# Acceleration of rotation

1. Dec 11, 2013

### Branny12000

Hi there,

I am confused. I want to work out the acceleration that a body placed on a wheel of radius 10 mm going at a frequency of 3Hz would experience in the x y and z axis. The equations for rotation dont make this clear. They just give me one basic equation for acceleration

Can you help me understand this
Bran

2. Dec 11, 2013

### A.T.

You mean centripetal acceleration? It's towards the center.

3. Dec 11, 2013

### Branny12000

Im not sure I just have 2*pi*freq*distance but I want of course the acceleration in the x y and z directions

4. Dec 11, 2013

### mic*

The instantaneous acceleration is the derivative of the change in velocity per unit time. It is always towards the centre of rotation. So the question, with respect to coordinates, is arbitrary unless you define the problem more clearly.

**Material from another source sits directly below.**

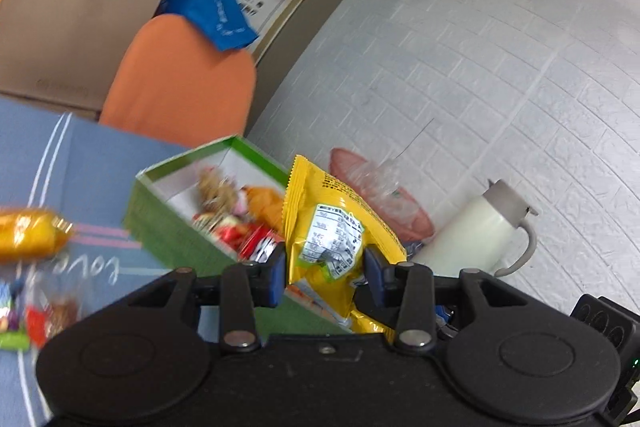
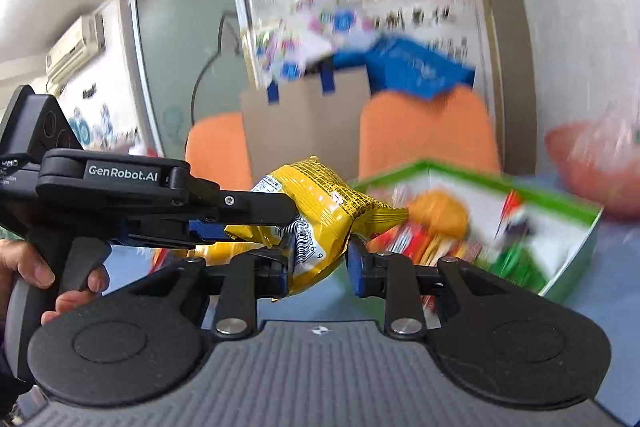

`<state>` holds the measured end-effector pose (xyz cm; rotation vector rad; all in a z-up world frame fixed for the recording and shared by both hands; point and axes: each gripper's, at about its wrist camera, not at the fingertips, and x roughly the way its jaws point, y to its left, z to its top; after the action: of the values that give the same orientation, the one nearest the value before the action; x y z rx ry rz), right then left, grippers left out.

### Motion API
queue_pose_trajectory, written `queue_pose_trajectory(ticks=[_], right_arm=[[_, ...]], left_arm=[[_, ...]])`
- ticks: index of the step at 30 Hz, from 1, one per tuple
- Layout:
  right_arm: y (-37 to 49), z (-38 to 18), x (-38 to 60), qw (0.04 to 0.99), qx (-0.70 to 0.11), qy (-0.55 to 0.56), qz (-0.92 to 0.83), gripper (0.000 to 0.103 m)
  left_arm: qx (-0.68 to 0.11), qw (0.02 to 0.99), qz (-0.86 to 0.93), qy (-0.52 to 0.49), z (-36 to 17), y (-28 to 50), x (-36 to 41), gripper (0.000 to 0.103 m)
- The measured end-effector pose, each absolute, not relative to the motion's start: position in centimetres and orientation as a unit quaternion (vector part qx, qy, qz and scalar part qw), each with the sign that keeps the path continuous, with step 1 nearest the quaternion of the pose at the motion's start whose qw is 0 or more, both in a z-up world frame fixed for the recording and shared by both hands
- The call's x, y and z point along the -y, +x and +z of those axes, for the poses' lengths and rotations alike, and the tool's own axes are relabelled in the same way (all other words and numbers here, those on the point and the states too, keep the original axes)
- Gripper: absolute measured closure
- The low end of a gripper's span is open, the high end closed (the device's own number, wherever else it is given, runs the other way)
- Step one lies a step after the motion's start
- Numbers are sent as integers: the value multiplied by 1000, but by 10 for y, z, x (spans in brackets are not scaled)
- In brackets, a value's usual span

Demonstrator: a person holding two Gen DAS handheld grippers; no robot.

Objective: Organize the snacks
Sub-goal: 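Lower the yellow bag into the green box and open the left gripper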

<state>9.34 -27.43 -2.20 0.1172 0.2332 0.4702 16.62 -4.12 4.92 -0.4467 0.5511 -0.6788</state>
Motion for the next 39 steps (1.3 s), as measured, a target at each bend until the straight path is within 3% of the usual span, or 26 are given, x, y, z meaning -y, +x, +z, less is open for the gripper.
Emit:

Ie. at what instant do you wish to know the acceleration, over which chosen layout of coordinates?

5. Dec 11, 2013

### Kishlay

it has normal reaction, centripetal acceleration and angular acceleration above the plane

6. Dec 11, 2013

### Branny12000

Well At x = A So I am guess that the maximum acceleration is 2*pi*freq*distance and in the Y axis it would be when x = A y = 0? so it wouldn't experience maximum acceleration in the y direction?

7. Dec 11, 2013

### mic*

The formula you have stated is for velocity (if distance = radius).
The formula for acceleration is a = v^2 / radius.

If you mean A to be acceleration then, yes, the y component is zero, but technically this means you have chose a coordinate set which does not see the wheel as spinning (because the coordinate turn with the wheel) so frequency = 0 and so will the other results. That is why the term centripetal accelerationis used.

If set the initial position to y = 0, x = 5, with the origin at the centre of the wheel (for example)
you could then calculate the actual position after (t) seconds, and use some pythagorus to get x and y components of the magnitude of centripetal acceleration (that you calculated with the above formula).